Half Sheet Cake - Two Flavors - Question

Decorating By KeltoKel Updated 10 Jun 2008 , 4:48pm by Malakin

KeltoKel Posted 10 Jun 2008 , 12:23pm
post #1 of 11

Can I do a half vanilla and half chocolate half sheet cake? (side by side) Which pan would I use for 1/4 + 1/4? I have the Wilton square set (large, medium, small square pans). Would I use the the small pan two times for a half sheet? The problem with this is the small square pan seems small for even 1/4 sheet.

Thanks!

10 replies
crisseyann Posted 10 Jun 2008 , 12:28pm
post #2 of 11

When I do two different flavors for a half sheet, I use my 9 x 13 pan for each. Then just push together and ice. icon_biggrin.gif

jenbenjr Posted 10 Jun 2008 , 12:35pm
post #3 of 11

If you don't have a 12x18 pan, then make 2 9x13 cakes and place side by side. 2 square cakes wouldn't make a half sheet cake.

sun33082 Posted 10 Jun 2008 , 12:38pm
post #4 of 11

I just use my 11x15 (or you can use 12x1icon_cool.gif and just pour both mixes into the pan. You can put a strip of wax paper in the middle (takes some nifty taping technique, but can be done), but I just spoon a little in at a time, and they meet in the middle. Pretty simple.

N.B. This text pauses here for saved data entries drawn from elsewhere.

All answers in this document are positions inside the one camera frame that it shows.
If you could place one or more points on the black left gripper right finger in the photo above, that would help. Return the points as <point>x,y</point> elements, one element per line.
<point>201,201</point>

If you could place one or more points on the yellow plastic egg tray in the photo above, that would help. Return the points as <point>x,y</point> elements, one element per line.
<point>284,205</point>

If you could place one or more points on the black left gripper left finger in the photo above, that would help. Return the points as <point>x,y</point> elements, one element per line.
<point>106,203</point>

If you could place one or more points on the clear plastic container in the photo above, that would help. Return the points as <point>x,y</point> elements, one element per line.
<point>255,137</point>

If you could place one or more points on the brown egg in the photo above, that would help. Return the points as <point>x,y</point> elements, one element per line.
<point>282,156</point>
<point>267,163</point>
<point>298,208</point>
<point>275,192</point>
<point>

nutcase68 Posted 10 Jun 2008 , 12:51pm
post #5 of 11

What I have done is use the 12x18 and mix my first cake and put the pan at a slant and pour in the cake mix. That way the cake stays to one side. Then I mix my second cake and pour it in. You can put in a dam or have a marble effect in the middle. This method really works best with someone else to help to hold back the other cake, but I have done it myself, as I usually bake alone.
Mary

jenbenjr Posted 10 Jun 2008 , 12:59pm
post #6 of 11

You do not need to slant the pan or anything. Just pour the 2 mixes in at the same time. They will not mix unless you mix them!

potatocakes Posted 10 Jun 2008 , 1:07pm
post #7 of 11

I make 1/2 and 1/2 cakes all the time -- they're one of the most requested as far as flavors go! I do mine like nutcase 68. I mix my first flavor (usually vanilla), and place my empty mix box under one end of my 12x18 pan and pour my batter to one side. Then I mix my chocolate batter and just before I pour it in the pan, I remove the box so the pan lays flat and pour in my chocolate batter. The two meet in the middle. I usually use a spatula or knife to kind of push the batter together in the middle and also to fill out the corners. It's really simple. Good luck!

robinscakes Posted 10 Jun 2008 , 1:13pm
post #8 of 11

I bake a half sheet of each flavor, slice and fill each one into two layer quarter sheets, then place the two filled quarter sheets together. I always use buttercream as "glue" in between the two flavors so they don't separate. I've been doing it that way for 2 1/2 years and haven't had one cake separate yet!

Oh, this is assuming you make two layers. I always make two, but if you only make one I'd still use the buttercream in between the two flavors.

Ladivacrj Posted 10 Jun 2008 , 1:14pm
post #9 of 11

ditto jenbenjr

I just pour them both at the same time they don't mix but end up in a straight line next to each other.

And if you want you can marble the middle section.

Really don't like making 2 cakes and putting them together, I always see the separation in the icing.

KeltoKel Posted 10 Jun 2008 , 4:17pm
post #10 of 11

Oh wow, oh wow, oh wow! I never thought of pouring the two at the same time. Now, how innovative is that? I do have a sheet cake pan so that is what I will do. THANKS everyone! You never fail me!!!!

Malakin Posted 10 Jun 2008 , 4:48pm
post #11 of 11

I haven't had a chance to try this yet, but, one of my fellow cake club members the other day did a wonderful cake 12 x 18 with 3 different cake flavors. One was chocolate, the second was white chocolate chip and I believe the third was a type of butter brickle.
She told us that she cut out the square cake cardboard boards, slipped them in as dividers, poured in the seperate flavors, then gently pulled them out. There was very minimal marbleing in between the different sections. The cake was amazing.